On 17 November 1572, the Spanish army murdered every citizen of Zutphen. Two weeks later, on 1 December, they did the same in Naarden. Word of these massacres reached Haarlem before the soldiers did. The city had been wavering for months between obedience to Philip II and revolution against him, but the news from Zutphen and Naarden ended the debate. When a delegation returned from Amsterdam having tried to negotiate, the new pro-Orange council convicted them as traitors. The Sint-Bavokerk was stripped of its Roman Catholic symbols the same day. The choice was made: resist, and probably die anyway, or surrender, and certainly die. Ten days later, on 11 December, the Spanish guns opened up.

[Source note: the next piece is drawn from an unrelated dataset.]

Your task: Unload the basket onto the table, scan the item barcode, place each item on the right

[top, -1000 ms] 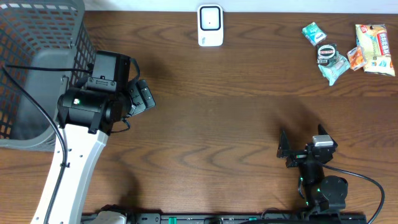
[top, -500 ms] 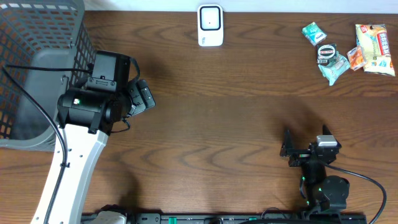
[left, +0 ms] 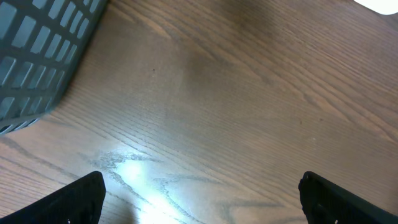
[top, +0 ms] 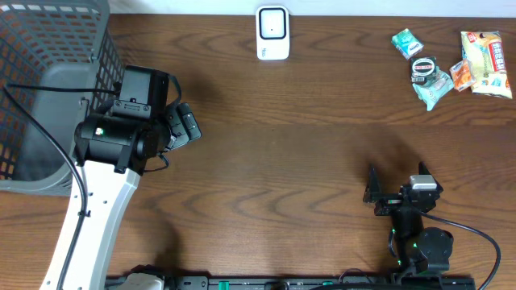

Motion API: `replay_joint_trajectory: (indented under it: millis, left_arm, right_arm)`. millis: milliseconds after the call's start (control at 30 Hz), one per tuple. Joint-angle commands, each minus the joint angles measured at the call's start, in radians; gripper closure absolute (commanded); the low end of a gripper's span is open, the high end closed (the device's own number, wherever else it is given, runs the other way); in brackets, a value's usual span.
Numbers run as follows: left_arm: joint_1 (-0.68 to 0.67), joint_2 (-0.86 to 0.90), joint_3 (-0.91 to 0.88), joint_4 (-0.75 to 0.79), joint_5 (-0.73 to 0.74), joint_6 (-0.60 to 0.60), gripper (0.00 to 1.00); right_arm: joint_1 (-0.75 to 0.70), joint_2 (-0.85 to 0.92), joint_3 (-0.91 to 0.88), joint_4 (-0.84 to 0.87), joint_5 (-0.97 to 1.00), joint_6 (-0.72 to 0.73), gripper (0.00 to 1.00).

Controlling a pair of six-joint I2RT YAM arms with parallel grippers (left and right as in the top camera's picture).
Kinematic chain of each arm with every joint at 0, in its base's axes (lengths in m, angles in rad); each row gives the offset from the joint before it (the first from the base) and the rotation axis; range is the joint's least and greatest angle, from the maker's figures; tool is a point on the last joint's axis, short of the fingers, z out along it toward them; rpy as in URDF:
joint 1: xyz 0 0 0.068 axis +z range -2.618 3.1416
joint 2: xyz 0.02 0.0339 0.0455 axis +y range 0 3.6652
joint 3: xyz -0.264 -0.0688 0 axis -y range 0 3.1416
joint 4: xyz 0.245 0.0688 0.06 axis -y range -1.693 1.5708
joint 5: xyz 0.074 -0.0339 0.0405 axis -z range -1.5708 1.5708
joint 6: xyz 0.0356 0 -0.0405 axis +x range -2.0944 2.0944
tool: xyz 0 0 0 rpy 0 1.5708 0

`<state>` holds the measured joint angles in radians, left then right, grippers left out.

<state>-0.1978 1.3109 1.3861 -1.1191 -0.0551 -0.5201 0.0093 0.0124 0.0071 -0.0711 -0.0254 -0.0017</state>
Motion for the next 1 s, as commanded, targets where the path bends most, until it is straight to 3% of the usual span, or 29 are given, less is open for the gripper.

Medieval armies did not fight in winter. Don Fadrique, son of the Duke of Alva, kept his men in the field anyway, because Haarlem mattered. The city sat on the narrow neck of land between the Haarlemmermeer and the dunes, and whoever held it controlled access to the heart of Holland. Within the walls, the people of Haarlem dug in for a season nobody had planned for. The Spanish tunneled toward the ramparts to collapse them. The defenders dug counter-tunnels and blew the Spanish ones apart underground. On 19 December the besiegers fired 625 shots into a single stretch of wall between the Janspoort and the Catherijnebridge, and the defenders built a new wall behind it overnight. Two of the city gates collapsed entirely. Kenau Simonsdochter Hasselaer, a timber merchant and widow, organized the work of rebuilding what the cannon broke - a contribution that later folklore would inflate into the legend of three hundred women fighting at her side.
For three months the people of Haarlem could still get food across the Haarlemmermeer, smuggled in by boat at night. That ended on 29 March 1573, when the army of Amsterdam - loyal to Spain - took the lake and closed the last route in. Hunger followed quickly. By late May the city was eating horses, dogs, and worse. On 27 May, in a moment of starving rage, the defenders dragged Spanish-loyal prisoners out of the jail and killed them. In early July, William of Orange assembled a relief force of five thousand soldiers near Leiden and marched. The Spanish ambushed them on the Manpad and cut them apart. The last hope was gone. Inside the walls, the people who had endured seven months of cold, bombardment, and starvation now had to choose how they wanted to die.
On 13 July 1573 the city opened its gates. Haarlem had agreed to pay 240,000 guilders to spare the citizens and the buildings from sack - a vast sum, raised from people who had eaten leather to survive. The written promises were honored only in narrow technical terms. Most ordinary residents were allowed to leave. The garrison was not. The English, French Huguenot, and other foreign soldiers who had defended the walls were executed almost to a man; only the Germans were spared. Forty burghers judged guilty of sedition were beheaded. When the Spanish ran out of ammunition, they switched methods: roughly 1,500 of the city's defenders were tied back to back in pairs and thrown alive into the Spaarne river. Governor Wigbolt Ripperda and his lieutenant were beheaded. Don Fadrique walked into the Sint-Bavokerk, the same church the defenders had stripped bare seven months earlier, and thanked God for his victory.
Haarlem lost. But the seven-month siege had cost the Spanish perhaps ten thousand soldiers and stripped away the myth that Alva's army could roll over the Low Countries unopposed. When Spanish forces moved on to Alkmaar a few months later, the citizens there fought back with a confidence Haarlem had purchased for them. Alkmaar held, and that victory marked the turning point of the Dutch Revolt. The Army of Flanders, unpaid and exhausted, mutinied repeatedly in the years that followed. Inside the Sint-Bavokerk today, carved into the stone, you can still read the words the survivors left behind: 'In dees grote nood, in ons uutereste ellent / Gaven wij de stadt op door hongers verbant / Niet dat hij se in creegh met stormender hant.' In our uttermost misery, forced by hunger, we gave up the city - not that he took her by storm. Alkmaar and Leiden celebrate their independence days every autumn. Haarlem, having lost, has never quite known what date to commemorate.
Coordinates 52.383N, 4.633E, the historic center of Haarlem at the Sint-Bavokerk on the Grote Markt. The city lies 15 km west of Amsterdam Schiphol (EHAM) and 5 km inland from the North Sea coast at Zandvoort. Best viewed at 2,500-3,500 ft; the medieval street plan inside the old walls is still legible from the air, and the Spaarne river - where the defenders were drowned - curves through the center past the cathedral. The Haarlemmermeer that once cut off the city is long since drained and is now the polder containing Schiphol airport itself.